OS GRANDES E ETERNOS AMORES
O cafezinho foi, como sempre, servido sem nenhum tipo de acompanhamento. Apenas um café, sem açúcar e mais nada.
Antônio sorveu a bebida, recolocou a xícara sobre o balcão e já estava de saída quando foi abordado pelo rapaz que lhe havia entregado a bebida.
– Posso lhe perguntar uma coisa, seu Antônio – indagou o funcionário da padaria.
– Claro, meu filho. O que é?
– O senhor vai me desculpar, mas já faz mais de um ano que o senhor passa por aqui todos os dias, mais ou menos a esta hora, e pede sempre um “cafezinho puro”.
– Outros clientes não fazem a mesma coisa?
– Cafezinho puro, muita gente pede. Mas não todos os dias e nem no mesmo horário como o senhor sempre faz. Nunca come nada pela manhã?
– Claro que como.
– Nunca o vi comendo nada aqui na padaria. Se come em casa, por qual motivo sempre vem aqui para tomar um cafezinho? O nosso café é tão bom assim?
– Eu não “venho” aqui tomar um cafezinho todos os dias – disse Antônio sorrindo.

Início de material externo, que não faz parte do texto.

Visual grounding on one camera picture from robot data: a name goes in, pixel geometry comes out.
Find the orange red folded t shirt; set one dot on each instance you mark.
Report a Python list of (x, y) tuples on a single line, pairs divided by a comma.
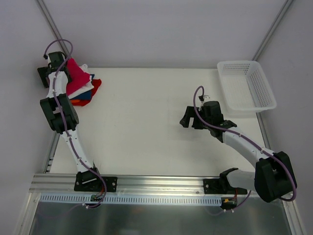
[(76, 102)]

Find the aluminium mounting rail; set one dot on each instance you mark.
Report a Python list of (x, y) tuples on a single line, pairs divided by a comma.
[(127, 184)]

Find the white slotted cable duct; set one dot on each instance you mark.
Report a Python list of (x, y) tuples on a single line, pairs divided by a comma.
[(132, 199)]

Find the white plastic basket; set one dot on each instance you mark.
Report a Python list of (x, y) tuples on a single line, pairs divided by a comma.
[(245, 88)]

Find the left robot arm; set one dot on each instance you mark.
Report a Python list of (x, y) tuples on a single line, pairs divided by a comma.
[(63, 119)]

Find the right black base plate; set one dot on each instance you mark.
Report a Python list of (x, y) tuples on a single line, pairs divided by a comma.
[(210, 186)]

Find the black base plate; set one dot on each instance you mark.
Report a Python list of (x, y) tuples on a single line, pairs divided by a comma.
[(87, 182), (210, 186)]

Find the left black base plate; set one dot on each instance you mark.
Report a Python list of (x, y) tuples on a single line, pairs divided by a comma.
[(87, 182)]

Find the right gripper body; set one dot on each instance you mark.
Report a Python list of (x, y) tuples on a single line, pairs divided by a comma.
[(194, 120)]

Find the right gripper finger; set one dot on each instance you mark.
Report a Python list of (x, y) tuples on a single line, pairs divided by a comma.
[(189, 113), (197, 124)]

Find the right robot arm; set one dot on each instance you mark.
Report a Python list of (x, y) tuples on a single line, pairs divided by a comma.
[(273, 175)]

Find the blue folded t shirt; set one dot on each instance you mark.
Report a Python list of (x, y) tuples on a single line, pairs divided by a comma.
[(83, 93)]

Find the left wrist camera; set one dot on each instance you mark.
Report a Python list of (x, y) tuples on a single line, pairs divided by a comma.
[(56, 58)]

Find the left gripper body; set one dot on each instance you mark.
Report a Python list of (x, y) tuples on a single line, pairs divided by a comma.
[(43, 75)]

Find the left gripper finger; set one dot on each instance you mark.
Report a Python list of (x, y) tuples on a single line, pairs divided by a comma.
[(43, 73), (68, 74)]

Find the pink red t shirt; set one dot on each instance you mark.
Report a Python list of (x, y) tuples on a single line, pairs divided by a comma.
[(79, 78)]

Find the white folded t shirt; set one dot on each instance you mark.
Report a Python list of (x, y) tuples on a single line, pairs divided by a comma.
[(85, 68)]

– Não entendi o que o senhor quis dizer com esse “Não venho aqui tomar um cafezinho” – comentou o balconista sem entender ao certo o que o cliente queria dizer com aquela frase.
Estou querendo dizer que não “venho”; eu apenas “passo” aqui para tomar o café. Digamos que este café é apenas um “aperitivo”. Café de verdade, com pão e manteiga, vou tomar daqui a pouco.
Está me dizendo que passa aqui antes de ir para... o trabalho? Desculpe, mas o senhor não me parece ter mais idade para trabalhar. Ou tem? – voltou a indagar o rapaz.
– Já estou aposentado há alguns anos.
Houve então um instante de silêncio entre os dois homens.
Em seguida Antônio voltou a falar.
– Daqui a pouco vou tomar café com minha esposa. Ela está em uma clínica de repouso aqui perto. O café de lá é servido às nove.
Antes que viesse por parte do balconista mais algum tipo de questionamento, Antônio adiantou-se:
– Ela está com Alzheimer.
– Alzheimer?! O que é isto?
– É uma doença faz as pessoas irem perdendo aos poucos a memória. Algumas, como é o caso de minha esposa, passam a nem reconhecer as pessoas que estão à sua volta. Não reconhece nem os próprios filhos...
– E a sua esposa reconhece o senhor?
– Infelizmente não.
– Se a sua esposa não sabe nem quem o senhor é, por que então vai até lá todos os dias tomar café com ela?
– Ela não me conhece mais, mas eu a conheço, e muito bem. E isto para mim já é muito. Os grandes amores, por vezes são assim mesmo: não são uma estrada de mão dupla; têm mão única. Mas este sentido único é o suficiente quando amamos intensa e verdadeiramente alguém.